ORDER GRANTING DEFENDANT ROBERT BRADLEY COMPANY, INC.’S MOTION FOR PARTIAL SUMMARY JUDGMENT AND DENYING PLAINTIFFS’ MOTIONS FOR SUMMARY JUDGMENT AND RELIEF PENDENTE LITE

 
 

On March 1, 2010, during a Non-Jury Term of Court, this Court heard the following Motions:  1) Defendant Robert Bradley Company, Inc.’s (“Robert Bradley Co.”) Motion for Partial Summary Judgment with respect to its voting rights pursuant to the Declaration of Covenants, Conditions, and Restrictions for Polly Point Plantation dated June 18, 2005 (“Declaration”);  2) Plaintiffs’ Motion for Relief Pendente Lite seeking dissolution of Polly Point Property Owners Association, Inc. (“POA”) pursuant to §§ 33-31-1430, et seq.; and  3) Plaintiffs’ Cross Motion for Summary Judgment.  Keating Simmons appeared on behalf of Plaintiffs, Wallace Lightsey and Rita Barker appeared on behalf of Defendant Robert Bradley Co., Henrietta Golding appeared on behalf of Defendants Eleanor Greene Horlbeck and Frederick Henry Horlbeck (“Horlbecks”), and Jenna McGee appeared on behalf of the POA.  The parties also submitted memoranda, and at the request of the Plaintiffs, submitted supplemental memoranda.

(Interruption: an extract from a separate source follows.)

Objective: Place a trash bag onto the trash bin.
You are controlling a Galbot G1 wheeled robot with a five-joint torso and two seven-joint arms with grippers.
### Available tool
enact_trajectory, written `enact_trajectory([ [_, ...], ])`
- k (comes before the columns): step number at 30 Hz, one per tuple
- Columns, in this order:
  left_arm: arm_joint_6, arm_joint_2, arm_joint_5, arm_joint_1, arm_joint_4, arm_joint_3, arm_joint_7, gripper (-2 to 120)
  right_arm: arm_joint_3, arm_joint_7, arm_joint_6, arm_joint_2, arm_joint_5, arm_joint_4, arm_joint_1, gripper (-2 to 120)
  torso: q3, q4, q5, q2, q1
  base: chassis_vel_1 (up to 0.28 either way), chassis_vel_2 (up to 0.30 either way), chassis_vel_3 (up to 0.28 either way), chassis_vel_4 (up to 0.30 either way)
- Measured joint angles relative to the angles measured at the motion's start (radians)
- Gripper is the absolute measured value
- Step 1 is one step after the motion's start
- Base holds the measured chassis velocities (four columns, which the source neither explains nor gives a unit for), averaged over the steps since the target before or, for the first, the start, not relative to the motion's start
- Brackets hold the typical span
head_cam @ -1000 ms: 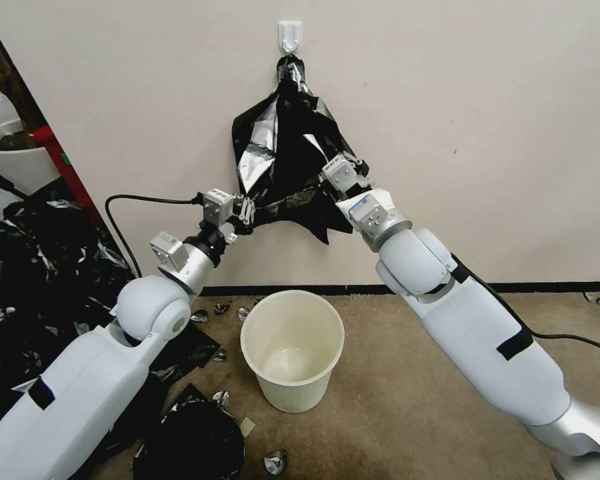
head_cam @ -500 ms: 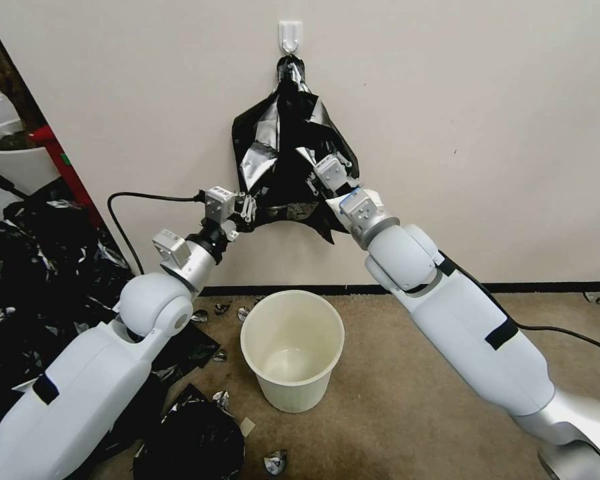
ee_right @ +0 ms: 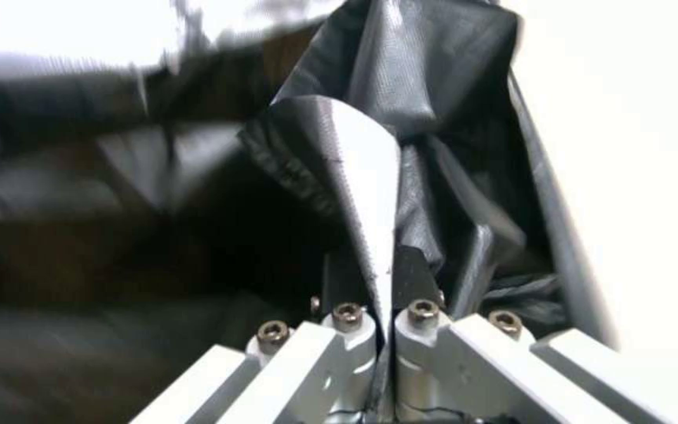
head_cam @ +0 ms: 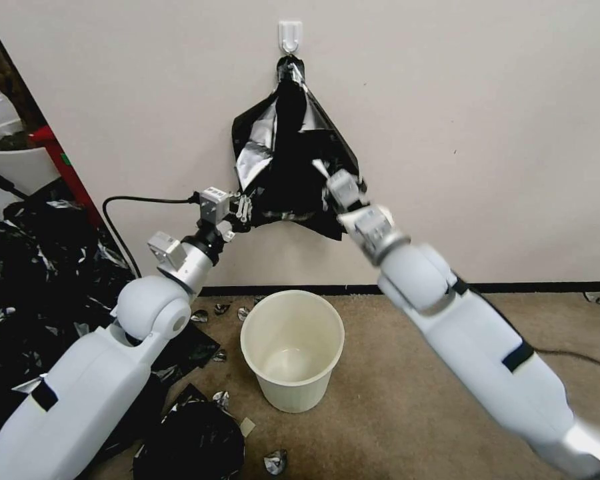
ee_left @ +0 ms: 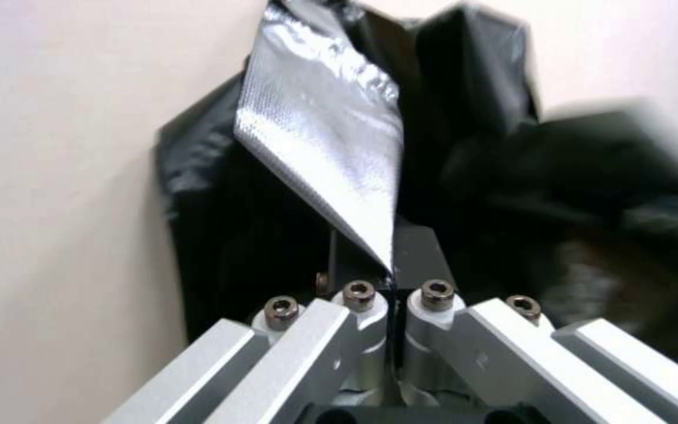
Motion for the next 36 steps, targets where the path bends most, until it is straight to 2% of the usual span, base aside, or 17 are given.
enact_trajectory([
  [3,-0.01,-0.053,0.052,0.099,-0.048,-0.047,-0.019,0,0.017,0.092,0.076,0.035,0.213,0.118,-0.132,0,0.0,0.0005,-0.0004,0.0,0.0,0.0,0.0,0.0,0.0],
  [4,-0.01,-0.053,0.052,0.099,-0.048,-0.047,-0.019,0,0.017,0.092,0.076,0.035,0.213,0.118,-0.132,0,0.0,0.0005,-0.0004,0.0,0.0,0.0,0.0,0.0,0.0],
  [7,-0.013,-0.102,0.086,0.194,-0.107,-0.08,-0.04,0,0.041,0.101,0.116,0.085,0.31,0.233,-0.301,0,0.0,0.0001,-0.0001,0.0,0.0,0.0,0.0,0.0,0.0],
  [8,-0.013,-0.102,0.086,0.194,-0.107,-0.08,-0.04,0,0.041,0.101,0.116,0.085,0.31,0.233,-0.301,0,0.0,0.0001,-0.0001,0.0,0.0,0.0,0.0,0.0,0.0],
  [12,-0.025,-0.13,0.124,0.271,-0.169,-0.1,-0.042,0,0.064,0.038,0.185,0.145,0.325,0.306,-0.455,0,0.0,0.0003,-0.0002,0.0,0.0,0.0,0.0,0.0,0.0],
  [19,-0.013,-0.124,0.125,0.296,-0.228,-0.111,-0.038,0,0.081,0.04,0.198,0.161,0.318,0.332,-0.518,0,0.0,0.0002,-0.0001,0.0,0.0,0.0,0.0,0.0,0.0],
  [29,0.005,-0.156,0.172,0.322,-0.211,-0.083,-0.012,0,0.102,0.13,0.139,0.138,0.314,0.333,-0.53,0,0.0,0.0002,-0.0001,0.0,0.0,0.0,0.0,0.0,0.0],
  [36,-0.005,-0.199,0.191,0.361,-0.159,-0.065,-0.008,0,0.096,0.142,0.162,0.134,0.252,0.27,-0.566,0,0.0,0.0002,0.0,0.0,0.0,0.0,0.0,0.0,0.0],
])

The Plaintiffs contend that the POA should be dissolved and the Plaintiffs’ motions should be granted as a result of Robert Bradley Co.’s control of the POA and unfair and illegal actions, including the POA’s amendment of the Declaration (“First Amendment”).  According to the Plaintiffs, the analysis in Queen’s Grant II Horizontal Property Regime v. Greenwood Development Corporation, 368 S.C. 342, 628 S.E.2d 902 (Ct. App. 2006) (“Queen’s Grant II”), regarding a declarant’s unilateral amendment to homeowners’ association governing documents invalidated the First Amendment.  The Defendants argue that the factors in Queen’s Grant II are inapplicable, for the First Amendment was not a unilateral amendment by the Declarant, but instead was validly voted upon and passed at an annual meeting of the POA membership. 

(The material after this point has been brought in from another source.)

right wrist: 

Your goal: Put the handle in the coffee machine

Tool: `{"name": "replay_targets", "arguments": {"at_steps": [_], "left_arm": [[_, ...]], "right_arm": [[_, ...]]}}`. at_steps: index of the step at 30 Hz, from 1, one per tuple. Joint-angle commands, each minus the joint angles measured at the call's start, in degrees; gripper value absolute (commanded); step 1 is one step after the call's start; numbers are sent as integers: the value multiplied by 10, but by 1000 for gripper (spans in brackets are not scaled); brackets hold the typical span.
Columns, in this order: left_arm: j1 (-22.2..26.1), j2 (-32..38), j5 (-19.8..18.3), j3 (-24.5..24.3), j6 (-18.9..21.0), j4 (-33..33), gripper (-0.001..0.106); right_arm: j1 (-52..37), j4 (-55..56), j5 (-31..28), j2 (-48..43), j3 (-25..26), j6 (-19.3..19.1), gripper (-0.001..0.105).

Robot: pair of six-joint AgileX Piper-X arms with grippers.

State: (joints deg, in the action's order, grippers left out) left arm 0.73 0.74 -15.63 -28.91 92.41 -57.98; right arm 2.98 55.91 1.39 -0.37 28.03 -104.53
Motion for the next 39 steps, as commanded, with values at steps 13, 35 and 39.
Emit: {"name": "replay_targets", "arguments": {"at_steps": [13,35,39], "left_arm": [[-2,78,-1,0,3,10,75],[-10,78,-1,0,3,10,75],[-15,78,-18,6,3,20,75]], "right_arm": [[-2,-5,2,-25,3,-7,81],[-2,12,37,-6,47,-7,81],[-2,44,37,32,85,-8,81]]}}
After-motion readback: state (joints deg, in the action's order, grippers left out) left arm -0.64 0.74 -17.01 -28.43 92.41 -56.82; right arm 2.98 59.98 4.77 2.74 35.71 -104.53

Based on the information presented at the hearing, the parties’ memoranda and the record in this case, the Court finds that, because the First Amendment was voted upon at an annual meeting of the POA and properly passed by Robert Bradley Co.’s Super Majority vote, the First Amendment is valid. 

UNDISPUTED FACTS

1.  Polly Point Plantation (“Polly Point”) is a small single-family residential subdivision on Wadmalaw Island, Charleston County.

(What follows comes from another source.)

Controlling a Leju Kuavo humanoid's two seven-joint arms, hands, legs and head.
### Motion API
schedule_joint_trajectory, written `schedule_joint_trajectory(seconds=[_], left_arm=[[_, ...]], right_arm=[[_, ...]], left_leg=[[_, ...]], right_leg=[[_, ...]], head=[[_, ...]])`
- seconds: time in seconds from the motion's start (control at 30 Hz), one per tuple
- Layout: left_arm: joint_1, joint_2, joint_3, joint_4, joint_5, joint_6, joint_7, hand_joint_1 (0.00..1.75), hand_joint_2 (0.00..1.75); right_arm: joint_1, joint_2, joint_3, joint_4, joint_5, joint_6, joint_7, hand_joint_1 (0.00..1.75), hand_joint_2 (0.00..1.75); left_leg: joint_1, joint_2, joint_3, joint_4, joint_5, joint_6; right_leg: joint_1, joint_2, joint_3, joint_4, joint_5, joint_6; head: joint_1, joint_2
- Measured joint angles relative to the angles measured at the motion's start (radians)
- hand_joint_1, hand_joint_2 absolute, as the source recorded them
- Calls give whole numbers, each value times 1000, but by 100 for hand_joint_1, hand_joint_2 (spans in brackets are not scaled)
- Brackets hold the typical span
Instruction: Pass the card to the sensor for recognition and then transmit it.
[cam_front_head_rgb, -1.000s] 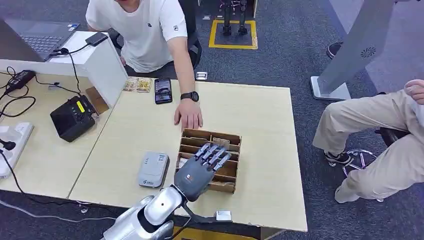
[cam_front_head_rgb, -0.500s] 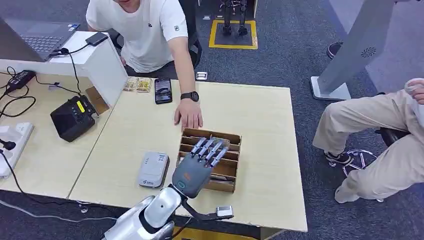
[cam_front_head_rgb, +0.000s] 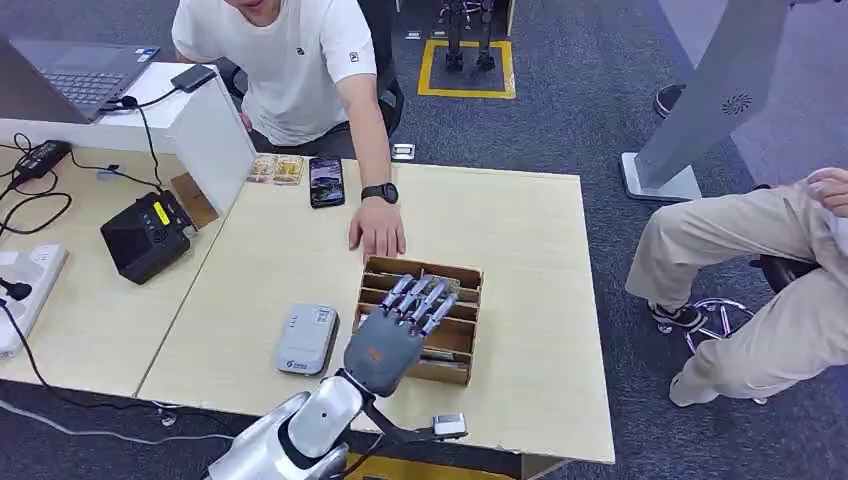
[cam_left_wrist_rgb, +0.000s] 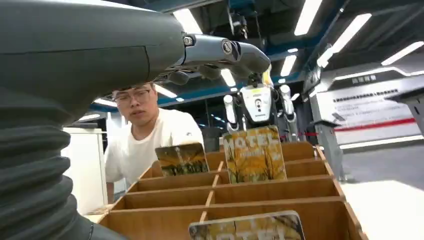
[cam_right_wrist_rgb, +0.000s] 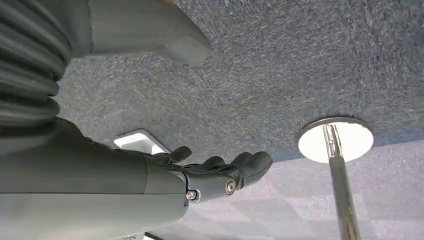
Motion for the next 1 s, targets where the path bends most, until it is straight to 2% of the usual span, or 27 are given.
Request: schedule_joint_trajectory(seconds=[0.23,0.47,1.0], left_arm=[[0,5,0,14,2,-49,-39,0,175],[0,10,0,21,6,-66,-53,0,175],[1,11,0,16,74,-44,-95,0,175]], right_arm=[[0,0,0,0,1,0,0,0,175],[0,0,0,0,1,0,1,0,175],[1,0,0,-2,-15,0,12,0,175]], left_leg=[[0,0,0,0,0,0],[0,0,0,0,0,0],[0,0,0,0,0,0]], right_leg=[[0,0,0,0,0,0],[0,0,0,0,0,0],[0,0,1,0,0,0]], head=[[0,0],[0,0],[0,0]])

2.  The POA is the property owners’ association for Polly Point.

3.  The Plaintiffs own lots within Polly Point and are members of the Defendant POA.

4.  Defendants Robert Bradley Co. and Frederick Henry Horlbeck (collectively, the “Declarant”) developed Polly Point and have certain rights pursuant to the Declaration.

5.  Defendant Eleanor Greene Horlbeck is Mr. Horlbeck’s wife and is a director and officer of the Defendant POA.

6.  Polly Point is governed by the Declaration.

7.  Article 8 of the Declaration provides that the Owners may amend the Declaration by an affirmative vote or affirmative written consent of a Super Majority. “Super Majority” is defined as Owners having aggregate votes greater than two thirds (2/3) of the total Votes (Article 1, 1.25).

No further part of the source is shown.